* PROBLEM DETAILS
Copy the entire listing, down to the final line, exactly.

Start of Block

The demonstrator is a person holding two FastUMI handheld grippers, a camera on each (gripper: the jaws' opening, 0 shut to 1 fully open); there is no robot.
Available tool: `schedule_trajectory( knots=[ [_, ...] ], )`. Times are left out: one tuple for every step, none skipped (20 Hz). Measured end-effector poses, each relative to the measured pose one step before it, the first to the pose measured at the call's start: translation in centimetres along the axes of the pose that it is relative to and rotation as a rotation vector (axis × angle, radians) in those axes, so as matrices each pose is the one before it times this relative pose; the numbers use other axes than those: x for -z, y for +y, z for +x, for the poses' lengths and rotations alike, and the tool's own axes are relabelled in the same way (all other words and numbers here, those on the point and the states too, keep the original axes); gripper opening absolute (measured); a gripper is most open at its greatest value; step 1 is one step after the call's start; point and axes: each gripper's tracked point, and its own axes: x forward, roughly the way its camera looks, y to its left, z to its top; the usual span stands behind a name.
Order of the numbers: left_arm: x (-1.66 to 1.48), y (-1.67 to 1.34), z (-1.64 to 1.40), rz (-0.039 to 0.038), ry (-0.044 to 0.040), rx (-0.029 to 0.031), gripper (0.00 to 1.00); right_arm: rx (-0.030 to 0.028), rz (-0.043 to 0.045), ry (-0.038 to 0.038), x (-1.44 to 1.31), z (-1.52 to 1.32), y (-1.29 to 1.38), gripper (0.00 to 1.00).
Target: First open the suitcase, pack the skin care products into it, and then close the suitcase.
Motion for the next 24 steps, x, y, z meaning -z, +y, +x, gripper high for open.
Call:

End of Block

* ANSWER BELOW
The demonstrator is a person holding two FastUMI handheld grippers, a camera on each (gripper: the jaws' opening, 0 shut to 1 fully open); there is no robot.
Available tool: `schedule_trajectory( knots=[ [_, ...] ], )`. Times are left out: one tuple for every step, none skipped (20 Hz). Measured end-effector poses, each relative to the measured pose one step before it, the first to the pose measured at the call's start: translation in centimetres along the axes of the pose that it is relative to and rotation as a rotation vector (axis × angle, radians) in those axes, so as matrices each pose is the one before it times this relative pose; the numbers use other axes than those: x for -z, y for +y, z for +x, for the poses' lengths and rotations alike, and the tool's own axes are relabelled in the same way (all other words and numbers here, those on the point and the states too, keep the original axes); gripper opening absolute (measured); a gripper is most open at its greatest value; step 1 is one step after the call's start; point and axes: each gripper's tracked point, and its own axes: x forward, roughly the way its camera looks, y to its left, z to its top; the usual span stands behind a name.
Order of the numbers: left_arm: x (-1.66 to 1.48), y (-1.67 to 1.34), z (-1.64 to 1.40), rz (-0.039 to 0.038), ry (-0.044 to 0.040), rx (-0.029 to 0.031), gripper (0.00 to 1.00); right_arm: rx (-0.030 to 0.028), rz (-0.043 to 0.045), ry (-0.038 to 0.038), x (-1.44 to 1.31), z (-1.52 to 1.32), y (-1.29 to 1.38), gripper (0.00 to 1.00).
Target: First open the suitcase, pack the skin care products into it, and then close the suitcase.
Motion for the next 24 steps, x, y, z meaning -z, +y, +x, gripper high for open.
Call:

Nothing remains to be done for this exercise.